• [YOUR OBJECTIVE]
Write out exactly the lines below starting at the one containing "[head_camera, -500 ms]" and ending at the one containing "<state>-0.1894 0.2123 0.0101". Omit every picture.

• [DATA TO EXAMINE]
☆ ☆ ☆ ☆ ☆

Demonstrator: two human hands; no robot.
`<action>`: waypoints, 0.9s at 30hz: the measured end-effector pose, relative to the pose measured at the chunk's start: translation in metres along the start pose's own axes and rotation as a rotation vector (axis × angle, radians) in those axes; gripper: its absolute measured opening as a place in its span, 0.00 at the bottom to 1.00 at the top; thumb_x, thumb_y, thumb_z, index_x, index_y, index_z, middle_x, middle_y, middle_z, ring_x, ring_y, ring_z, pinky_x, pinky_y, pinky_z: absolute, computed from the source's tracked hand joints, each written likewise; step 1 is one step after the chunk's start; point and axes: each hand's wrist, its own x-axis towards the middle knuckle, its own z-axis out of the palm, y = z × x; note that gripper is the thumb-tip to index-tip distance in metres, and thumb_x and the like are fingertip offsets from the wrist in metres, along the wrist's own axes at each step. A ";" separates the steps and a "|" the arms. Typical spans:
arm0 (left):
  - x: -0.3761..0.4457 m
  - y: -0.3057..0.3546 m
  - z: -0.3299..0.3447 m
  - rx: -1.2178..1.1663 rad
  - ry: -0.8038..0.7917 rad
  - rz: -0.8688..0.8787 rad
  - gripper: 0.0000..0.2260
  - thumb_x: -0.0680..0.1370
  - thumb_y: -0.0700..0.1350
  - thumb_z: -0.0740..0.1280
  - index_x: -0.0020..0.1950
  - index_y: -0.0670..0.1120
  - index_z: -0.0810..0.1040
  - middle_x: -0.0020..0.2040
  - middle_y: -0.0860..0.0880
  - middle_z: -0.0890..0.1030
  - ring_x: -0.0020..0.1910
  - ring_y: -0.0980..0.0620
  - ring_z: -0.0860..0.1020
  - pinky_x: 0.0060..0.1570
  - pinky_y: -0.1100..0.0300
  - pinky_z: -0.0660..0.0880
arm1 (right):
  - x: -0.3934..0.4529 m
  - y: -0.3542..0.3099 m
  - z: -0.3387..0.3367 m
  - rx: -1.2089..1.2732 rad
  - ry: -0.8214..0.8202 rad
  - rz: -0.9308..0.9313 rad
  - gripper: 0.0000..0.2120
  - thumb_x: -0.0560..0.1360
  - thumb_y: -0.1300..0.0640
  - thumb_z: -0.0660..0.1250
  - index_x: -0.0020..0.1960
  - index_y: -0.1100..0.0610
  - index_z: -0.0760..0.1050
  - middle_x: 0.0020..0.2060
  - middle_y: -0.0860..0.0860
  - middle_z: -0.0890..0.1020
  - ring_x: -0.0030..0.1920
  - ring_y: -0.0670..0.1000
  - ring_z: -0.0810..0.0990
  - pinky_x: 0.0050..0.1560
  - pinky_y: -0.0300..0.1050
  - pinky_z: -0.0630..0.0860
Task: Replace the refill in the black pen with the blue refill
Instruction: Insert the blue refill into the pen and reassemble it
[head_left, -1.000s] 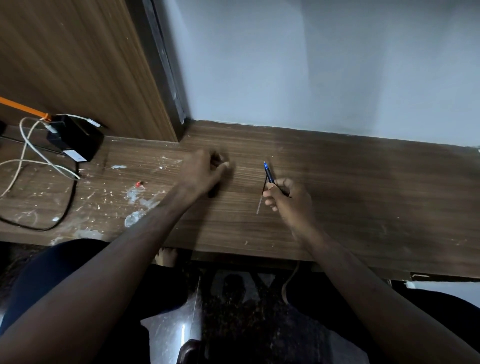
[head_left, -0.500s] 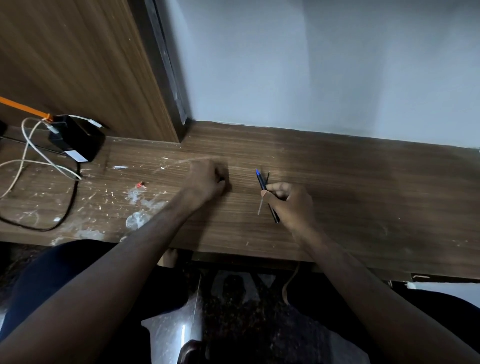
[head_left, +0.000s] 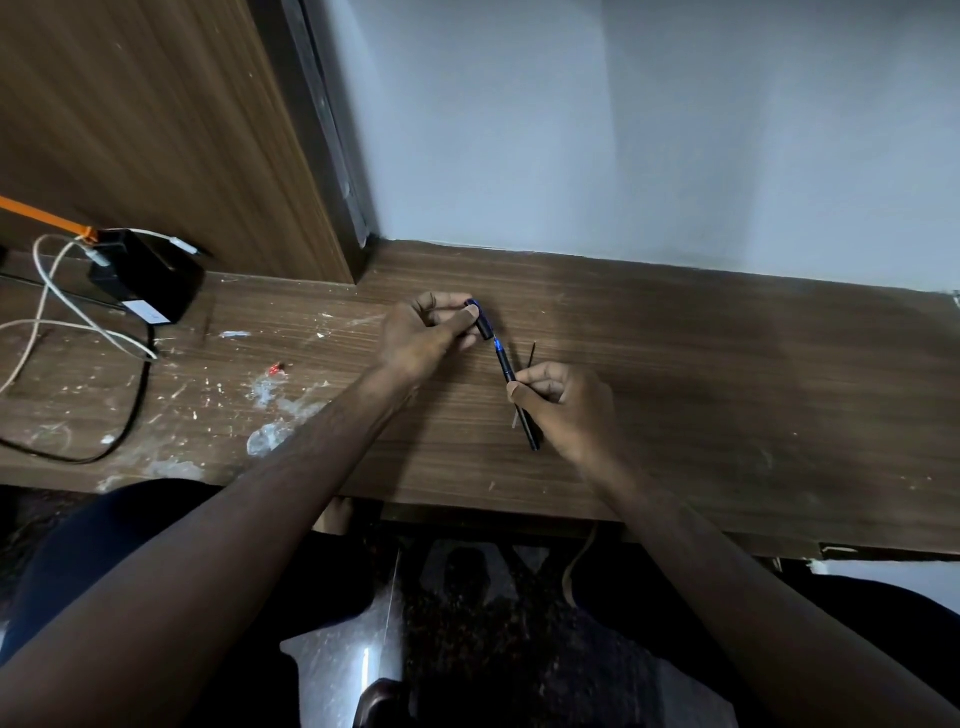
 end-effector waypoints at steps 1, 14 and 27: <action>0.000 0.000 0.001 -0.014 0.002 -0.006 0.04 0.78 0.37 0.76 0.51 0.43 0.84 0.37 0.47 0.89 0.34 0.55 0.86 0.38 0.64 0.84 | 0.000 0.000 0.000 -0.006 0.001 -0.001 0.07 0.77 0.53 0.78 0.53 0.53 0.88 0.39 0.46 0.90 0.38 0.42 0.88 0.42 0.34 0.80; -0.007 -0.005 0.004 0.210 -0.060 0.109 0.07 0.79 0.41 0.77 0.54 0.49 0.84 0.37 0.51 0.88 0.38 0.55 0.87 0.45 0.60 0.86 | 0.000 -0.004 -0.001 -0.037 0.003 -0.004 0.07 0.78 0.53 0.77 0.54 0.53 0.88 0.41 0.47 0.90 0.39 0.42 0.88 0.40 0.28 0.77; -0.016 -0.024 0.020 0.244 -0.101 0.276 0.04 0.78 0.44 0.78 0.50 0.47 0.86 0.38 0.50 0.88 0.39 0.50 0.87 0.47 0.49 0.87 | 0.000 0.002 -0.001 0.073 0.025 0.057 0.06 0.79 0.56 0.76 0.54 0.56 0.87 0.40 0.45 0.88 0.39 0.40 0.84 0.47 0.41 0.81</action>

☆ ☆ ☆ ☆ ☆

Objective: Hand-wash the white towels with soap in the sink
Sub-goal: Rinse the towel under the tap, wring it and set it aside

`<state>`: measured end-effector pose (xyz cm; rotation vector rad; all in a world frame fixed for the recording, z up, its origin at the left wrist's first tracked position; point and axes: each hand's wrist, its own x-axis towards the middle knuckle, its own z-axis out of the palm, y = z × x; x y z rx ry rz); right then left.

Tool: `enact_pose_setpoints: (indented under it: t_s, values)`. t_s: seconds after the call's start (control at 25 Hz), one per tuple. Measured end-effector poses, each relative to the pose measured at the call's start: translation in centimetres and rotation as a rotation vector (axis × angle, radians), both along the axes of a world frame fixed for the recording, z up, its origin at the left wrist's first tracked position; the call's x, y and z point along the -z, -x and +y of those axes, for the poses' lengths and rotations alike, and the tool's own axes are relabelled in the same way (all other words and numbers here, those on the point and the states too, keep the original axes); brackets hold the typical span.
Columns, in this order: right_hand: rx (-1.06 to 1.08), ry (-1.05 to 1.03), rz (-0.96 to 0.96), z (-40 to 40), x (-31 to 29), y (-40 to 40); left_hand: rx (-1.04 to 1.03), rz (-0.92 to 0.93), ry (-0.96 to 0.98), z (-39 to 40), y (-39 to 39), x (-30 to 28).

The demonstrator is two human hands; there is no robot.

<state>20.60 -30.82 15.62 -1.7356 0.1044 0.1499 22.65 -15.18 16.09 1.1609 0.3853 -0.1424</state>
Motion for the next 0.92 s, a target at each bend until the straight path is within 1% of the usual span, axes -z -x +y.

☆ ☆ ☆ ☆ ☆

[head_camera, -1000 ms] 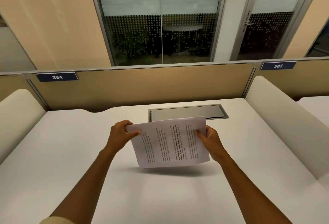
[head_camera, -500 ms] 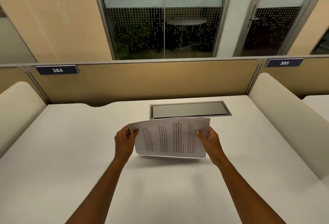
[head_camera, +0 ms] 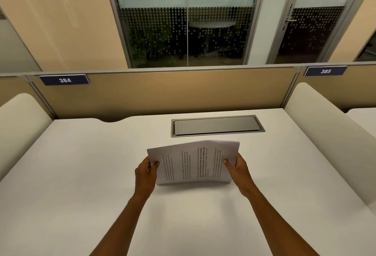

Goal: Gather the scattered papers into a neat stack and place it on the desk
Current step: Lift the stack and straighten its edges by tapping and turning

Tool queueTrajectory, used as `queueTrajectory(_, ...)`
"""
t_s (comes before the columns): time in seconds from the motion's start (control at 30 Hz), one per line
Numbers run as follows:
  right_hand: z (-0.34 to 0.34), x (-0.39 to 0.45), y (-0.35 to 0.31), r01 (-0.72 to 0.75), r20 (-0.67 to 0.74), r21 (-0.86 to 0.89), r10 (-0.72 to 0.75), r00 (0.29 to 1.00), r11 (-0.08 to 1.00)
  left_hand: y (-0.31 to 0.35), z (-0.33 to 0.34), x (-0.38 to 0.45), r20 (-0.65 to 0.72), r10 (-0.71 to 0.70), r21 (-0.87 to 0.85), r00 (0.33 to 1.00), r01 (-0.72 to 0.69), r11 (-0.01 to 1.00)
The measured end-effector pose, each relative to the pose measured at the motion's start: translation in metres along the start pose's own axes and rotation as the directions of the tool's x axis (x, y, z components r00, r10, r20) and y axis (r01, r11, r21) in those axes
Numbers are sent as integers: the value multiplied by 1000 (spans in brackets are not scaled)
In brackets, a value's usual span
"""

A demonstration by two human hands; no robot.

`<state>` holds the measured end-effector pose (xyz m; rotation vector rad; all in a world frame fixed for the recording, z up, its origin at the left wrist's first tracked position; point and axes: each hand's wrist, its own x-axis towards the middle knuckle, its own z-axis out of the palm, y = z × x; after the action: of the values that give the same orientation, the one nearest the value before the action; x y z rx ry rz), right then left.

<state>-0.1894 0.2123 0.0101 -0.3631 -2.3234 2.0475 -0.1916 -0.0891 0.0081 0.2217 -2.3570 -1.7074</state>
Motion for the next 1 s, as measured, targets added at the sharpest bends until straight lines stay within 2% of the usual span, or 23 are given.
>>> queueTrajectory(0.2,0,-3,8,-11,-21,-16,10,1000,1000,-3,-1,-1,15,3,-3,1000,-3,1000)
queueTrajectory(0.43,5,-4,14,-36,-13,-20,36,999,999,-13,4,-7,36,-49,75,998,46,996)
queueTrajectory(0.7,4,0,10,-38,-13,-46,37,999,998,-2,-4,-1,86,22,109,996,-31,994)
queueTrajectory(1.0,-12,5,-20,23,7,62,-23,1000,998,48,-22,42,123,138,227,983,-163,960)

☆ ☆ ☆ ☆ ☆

• [RESULT]
[head_camera, -500 ms] 
[head_camera, +0 ms] 

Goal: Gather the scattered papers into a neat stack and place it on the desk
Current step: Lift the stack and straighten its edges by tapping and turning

Tool queueTrajectory, used as `queueTrajectory(_, ...)`
"""
t_s (comes before the columns): time in seconds from the motion's start (control at 30 Hz), one per line
Numbers run as follows:
  right_hand: z (-0.34 to 0.34), x (-0.39 to 0.45), y (-0.35 to 0.31), r01 (-0.72 to 0.75), r20 (-0.67 to 0.74), r21 (-0.86 to 0.89), r10 (-0.72 to 0.75), r00 (0.29 to 1.00), r11 (-0.08 to 1.00)
  left_hand: y (-0.31 to 0.35), z (-0.33 to 0.34), x (-0.38 to 0.45), r20 (-0.65 to 0.72), r10 (-0.71 to 0.70), r21 (-0.87 to 0.85), r00 (0.33 to 1.00), r01 (-0.72 to 0.69), r11 (-0.01 to 1.00)
The measured end-effector pose, each relative to the pose measured at the motion's start: translation in metres along the start pose's own axes and rotation as the directions of the tool's x axis (x, y, z components r00, r10, r20) and y axis (r01, r11, r21) in those axes
Numbers are sent as integers: the value multiplied by 1000 (spans in brackets are not scaled)
In brackets, a value's usual span
"""

A demonstration by two human hands; no robot.

`<state>` holds the measured end-effector pose (xyz m; rotation vector rad; all in a world frame fixed for the recording, z up, its origin at the left wrist's first tracked position; point and axes: each hand's wrist, its own x-axis towards the middle knuckle, its own z-axis out of the palm, y = z × x; after the action: of the values that give the same orientation, the one nearest the value before the action; x y z rx ry rz), right then left.

<state>-0.1894 0.2123 0.0101 -0.3631 -2.3234 2.0475 -0.1916 -0.0891 0.0081 0.2217 -2.3570 -1.7074</state>

This finishes the answer to the exercise.